Nareszcie zebrałam się do tego wpisu! Planowałam go zrobić po powrocie do kraju, aby móc opisać Wam także wszelkie doświadczenia związane z powrotem, ale jak już wiecie pandemia COVID-19 uziemiła mnie w Australii i tak sobie odwlekam ten wpis w czasie, a przecież jestem tutaj po to, by Wam opowiedzieć jak się przygotować do takiego wyjazdu – a nie po to, by opowiedzieć jak się wraca w okresie pandemii! To temat na stories, a nie regularny wpis!
Zatem dziękuję Wam wszystkim, którzy pytacie o ten wpis, o konkrety – dzisiaj właśnie zmobilizowaliście mnie do tego, by napisać totalne podstawy przylotu tutaj! Zaczniemy od początku czyli WIZY.
Na terytorium Australii nie wlecicie bez ważnej wizy. Będąc turystą, który chce tylko odwiedzić kraj – nie ma z nią najmniejszego problemu. Aplikujecie o wizę elektronicznie i decyzję o przyznaniu (w większości przypadków pozytywną!) macie już po chwili!
Typ wizy to eVisitor 651 – pozwala ona przebywać na terytorium Australii przez maksymalnie 3 miesiące jednorazowo i jest ważna 12 miesięcy od daty wydania.
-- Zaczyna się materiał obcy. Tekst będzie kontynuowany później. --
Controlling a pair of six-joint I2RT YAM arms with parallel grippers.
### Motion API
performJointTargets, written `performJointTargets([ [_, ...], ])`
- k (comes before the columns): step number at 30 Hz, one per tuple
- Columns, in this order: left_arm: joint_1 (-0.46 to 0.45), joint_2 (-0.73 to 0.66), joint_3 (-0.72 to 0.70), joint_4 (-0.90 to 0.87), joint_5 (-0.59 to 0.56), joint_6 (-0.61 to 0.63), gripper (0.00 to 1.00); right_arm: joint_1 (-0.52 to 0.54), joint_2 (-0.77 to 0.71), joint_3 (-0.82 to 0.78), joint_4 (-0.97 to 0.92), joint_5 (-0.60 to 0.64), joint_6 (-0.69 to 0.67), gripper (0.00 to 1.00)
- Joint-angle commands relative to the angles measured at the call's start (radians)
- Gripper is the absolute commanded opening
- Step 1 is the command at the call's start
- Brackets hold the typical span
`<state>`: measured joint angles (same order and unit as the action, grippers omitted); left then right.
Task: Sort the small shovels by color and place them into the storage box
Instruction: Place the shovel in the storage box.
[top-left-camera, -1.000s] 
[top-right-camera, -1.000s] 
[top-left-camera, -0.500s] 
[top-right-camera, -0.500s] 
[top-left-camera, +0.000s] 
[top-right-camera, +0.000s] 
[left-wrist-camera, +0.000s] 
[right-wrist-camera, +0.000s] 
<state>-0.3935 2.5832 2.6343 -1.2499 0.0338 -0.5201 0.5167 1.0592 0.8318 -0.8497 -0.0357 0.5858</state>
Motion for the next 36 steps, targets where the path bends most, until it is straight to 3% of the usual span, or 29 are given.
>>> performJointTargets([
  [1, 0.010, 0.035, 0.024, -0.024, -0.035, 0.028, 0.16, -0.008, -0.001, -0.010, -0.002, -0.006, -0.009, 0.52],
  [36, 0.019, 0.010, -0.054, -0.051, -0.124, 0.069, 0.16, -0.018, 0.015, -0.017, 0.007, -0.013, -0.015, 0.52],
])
Słowem na taką wizę w ciągu roku możemy wlecieć do Australii niezliczoną ilość razy, pod warunkiem, że każdy pobyt będzie krótszy niż 3 miesiące a pomiędzy każdym pobytem będzie m.in. 2 tygodniowa przerwa. Wiza jest BEZPŁATNA. Szczegóły oraz aplikacja TUTAJ

BILETY LOTNICZE I PRZELOT
Sama łączna długość lotów to około 22 godzin. To długo, dlatego wybierając się w podróż musimy wziąć pod uwagę zmęczenie towarzyszące samemu przelotowi, oczekiwaniu na lotniskach itp.
W większości przypadków da radę polecieć z tylko jedną przesiadką – w Dubaju (linie Emirates). Kiedyś było ciężej i konieczny był lot do Monachium lub Frankfurtu, stamtąd Dubaj i dopiero Australia – ale w tym momencie mamy bezpośrednie połączenia Warszawa-Dubaj.
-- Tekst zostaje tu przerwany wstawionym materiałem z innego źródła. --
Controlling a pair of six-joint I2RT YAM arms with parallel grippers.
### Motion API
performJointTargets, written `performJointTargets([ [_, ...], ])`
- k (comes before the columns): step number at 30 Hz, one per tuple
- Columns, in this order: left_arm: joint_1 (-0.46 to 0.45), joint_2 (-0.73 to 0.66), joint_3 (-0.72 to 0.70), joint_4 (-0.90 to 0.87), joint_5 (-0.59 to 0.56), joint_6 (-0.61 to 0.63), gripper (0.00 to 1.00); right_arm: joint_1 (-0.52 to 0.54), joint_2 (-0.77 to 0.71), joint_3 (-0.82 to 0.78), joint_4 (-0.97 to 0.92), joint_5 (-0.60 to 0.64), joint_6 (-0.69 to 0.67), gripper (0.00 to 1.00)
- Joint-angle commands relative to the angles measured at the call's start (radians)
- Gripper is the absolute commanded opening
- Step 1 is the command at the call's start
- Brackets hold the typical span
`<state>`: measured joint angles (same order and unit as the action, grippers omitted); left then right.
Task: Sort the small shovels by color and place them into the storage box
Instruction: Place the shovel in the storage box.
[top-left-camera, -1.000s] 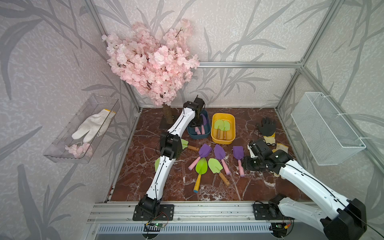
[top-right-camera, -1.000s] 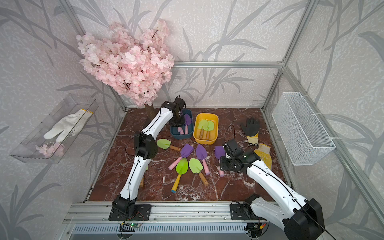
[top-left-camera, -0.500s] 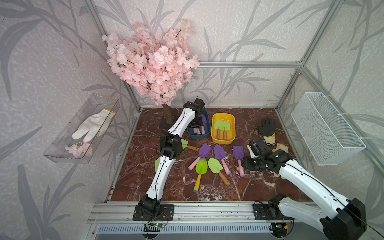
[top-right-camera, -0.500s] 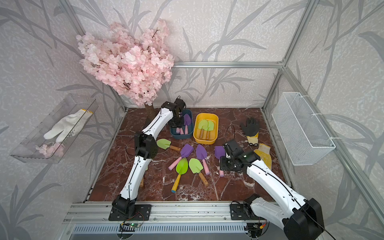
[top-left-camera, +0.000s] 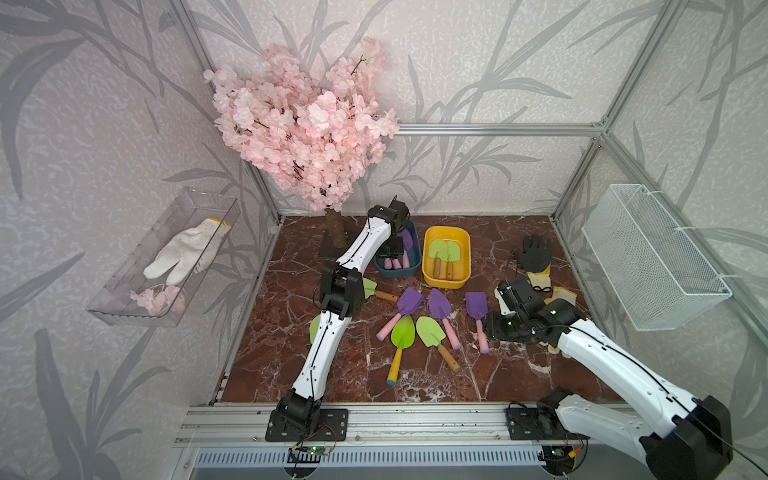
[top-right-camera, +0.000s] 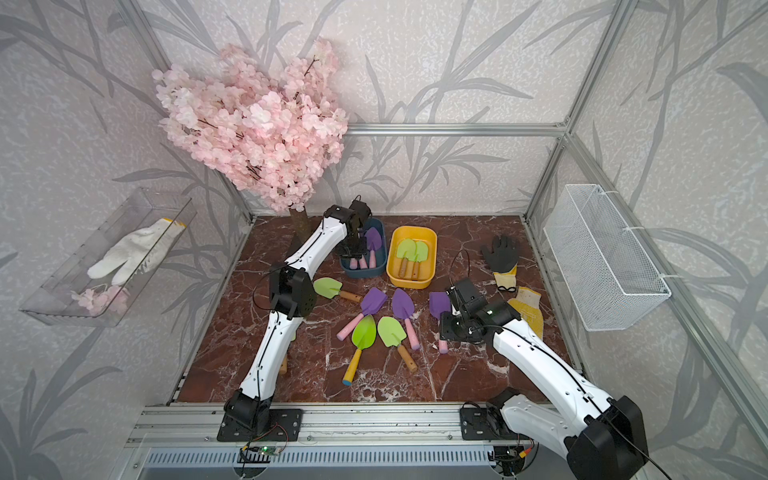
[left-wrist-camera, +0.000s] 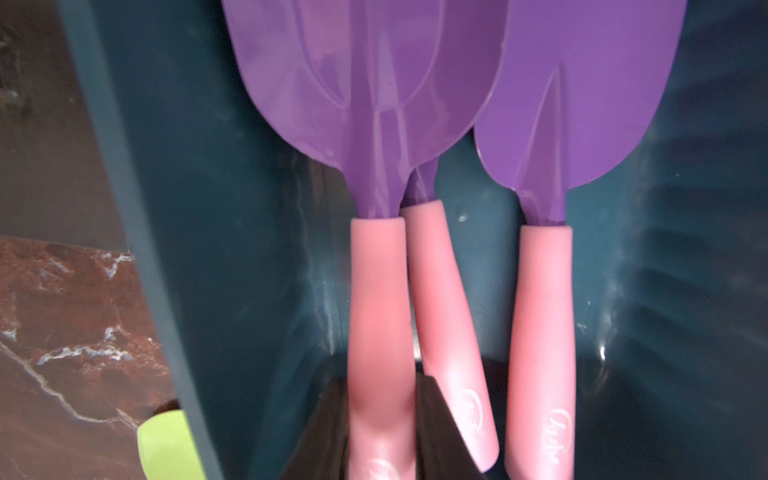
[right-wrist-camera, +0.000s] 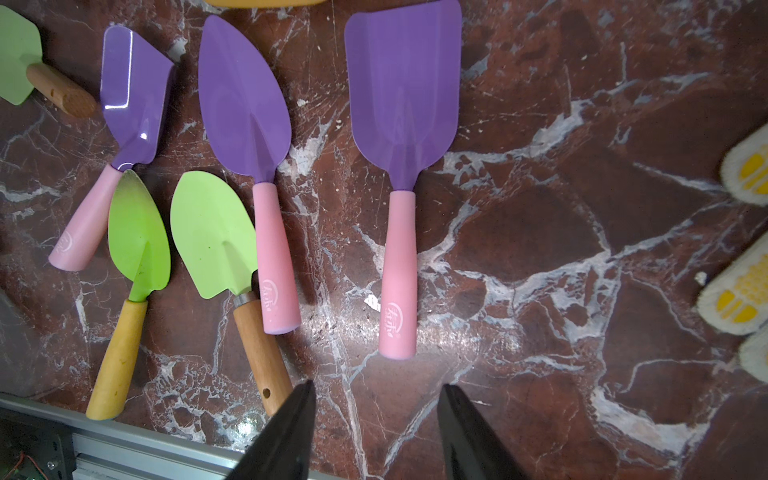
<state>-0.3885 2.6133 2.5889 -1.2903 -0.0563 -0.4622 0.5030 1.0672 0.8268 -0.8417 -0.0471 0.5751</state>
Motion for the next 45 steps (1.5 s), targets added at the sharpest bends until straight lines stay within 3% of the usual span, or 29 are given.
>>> performJointTargets([
  [1, 0.016, -0.021, -0.009, -0.010, -0.034, 0.011, 0.16, -0.004, 0.009, -0.012, -0.002, -0.004, -0.004, 0.52],
  [21, 0.016, -0.011, -0.032, -0.001, -0.034, 0.015, 0.27, -0.017, 0.027, 0.006, -0.003, -0.007, -0.016, 0.52],
  [45, 0.019, -0.012, -0.030, 0.004, -0.008, 0.008, 0.31, -0.025, 0.045, 0.023, -0.007, -0.013, -0.026, 0.52],
])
Co do samego Dubaju, warto wziąć poprawkę na to, że jest to kraj arabski i zadbać w przypadku kobiet o bluzkę bez przesadnie wyzywającego dekoltu czy odkrytych ramion. Sukienka minimum przed kolano też będzie dobrym rozwiązaniem (lub spodnie!). To tylko w przypadku, gdy nie chcecie rzucać się w oczy.
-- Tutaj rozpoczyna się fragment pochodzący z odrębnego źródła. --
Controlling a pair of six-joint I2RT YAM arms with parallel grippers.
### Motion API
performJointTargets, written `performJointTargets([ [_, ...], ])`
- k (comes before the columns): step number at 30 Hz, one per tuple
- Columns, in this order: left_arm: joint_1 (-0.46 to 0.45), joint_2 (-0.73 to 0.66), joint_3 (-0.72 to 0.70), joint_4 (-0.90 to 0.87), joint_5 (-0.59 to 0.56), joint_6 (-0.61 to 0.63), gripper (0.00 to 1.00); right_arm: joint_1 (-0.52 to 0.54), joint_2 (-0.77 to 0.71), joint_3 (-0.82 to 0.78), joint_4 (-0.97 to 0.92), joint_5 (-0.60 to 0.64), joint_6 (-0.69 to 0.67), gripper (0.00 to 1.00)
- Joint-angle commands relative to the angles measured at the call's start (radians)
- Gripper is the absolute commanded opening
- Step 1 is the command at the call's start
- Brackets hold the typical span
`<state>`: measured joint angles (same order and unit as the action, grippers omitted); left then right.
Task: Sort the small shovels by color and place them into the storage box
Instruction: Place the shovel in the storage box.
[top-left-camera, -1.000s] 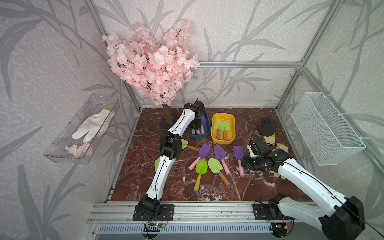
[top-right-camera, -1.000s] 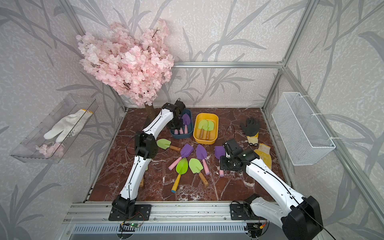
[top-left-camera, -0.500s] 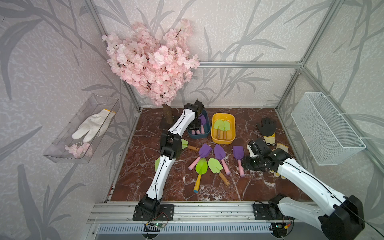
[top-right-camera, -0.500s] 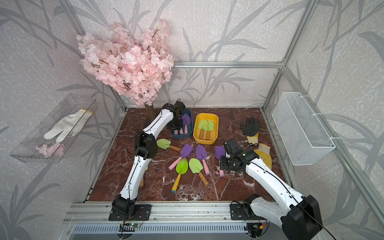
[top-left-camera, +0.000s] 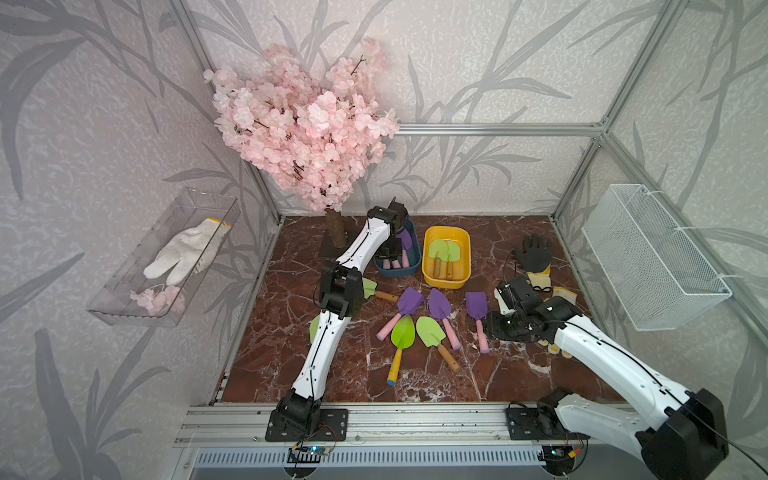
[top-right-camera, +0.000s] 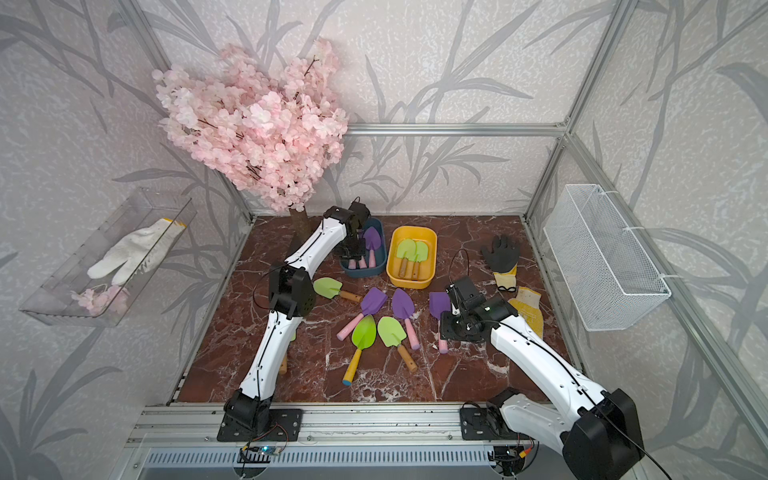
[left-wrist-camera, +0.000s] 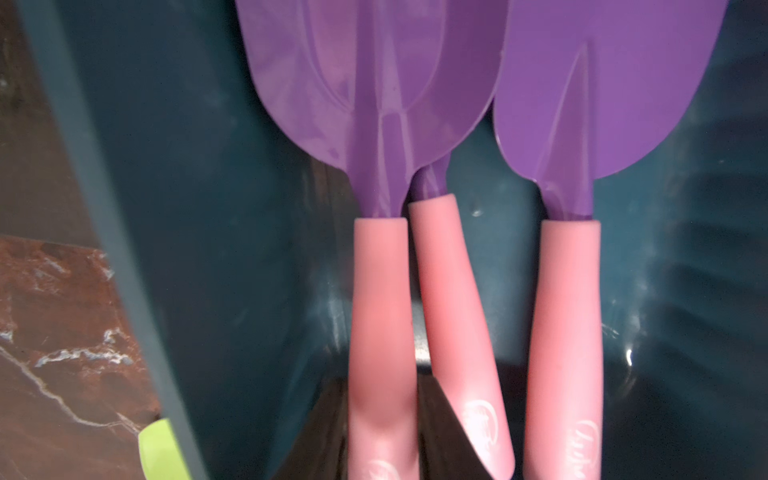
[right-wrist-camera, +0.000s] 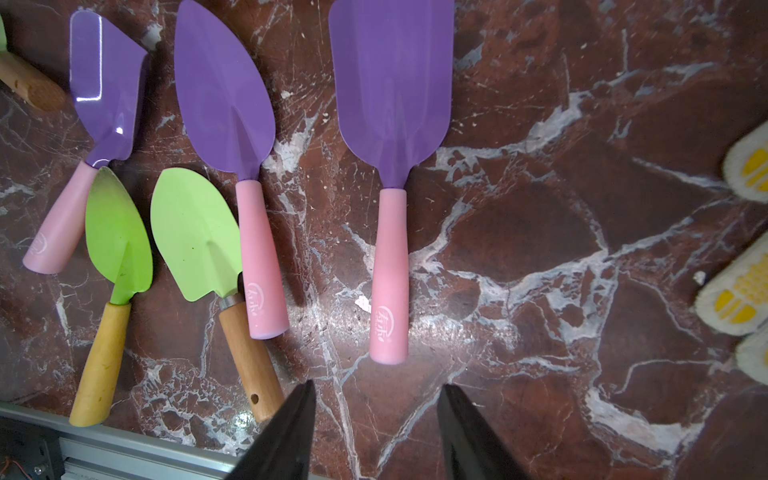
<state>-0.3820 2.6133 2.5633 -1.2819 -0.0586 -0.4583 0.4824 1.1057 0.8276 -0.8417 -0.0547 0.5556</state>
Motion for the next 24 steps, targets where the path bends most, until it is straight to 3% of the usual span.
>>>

Do Australii dolecicie także liniami Etihad, Qatar, Lufthansą… jest wielu przewoźników. Ja opiszę moje osobiste doświadczenia z liniami Emirates, gdyż bardzo je lubię.
(Emirates) Sam koszt biletów w obie strony dla jednej osoby to wydatek około 4500zł (jeżeli mamy elastyczny termin i będziemy szukać najtańszej opcji) – kupując bilet w jedną i drugą stronę od razu wyjdzie taniej, niż bilet TAM a potem powrotny kupowany przed samym wylotem. Inną sprawą jest to, że kontrole na lotnisku w Australii mogą być dość restrykcyjne, szczegółowe, mogą nawet pytać o datę wylotu lub bilet powrotny – dlatego lepiej go już mieć.

My w cenie biletu mieliśmy oczywiście bagaż podręczny oraz główny do 25 kg.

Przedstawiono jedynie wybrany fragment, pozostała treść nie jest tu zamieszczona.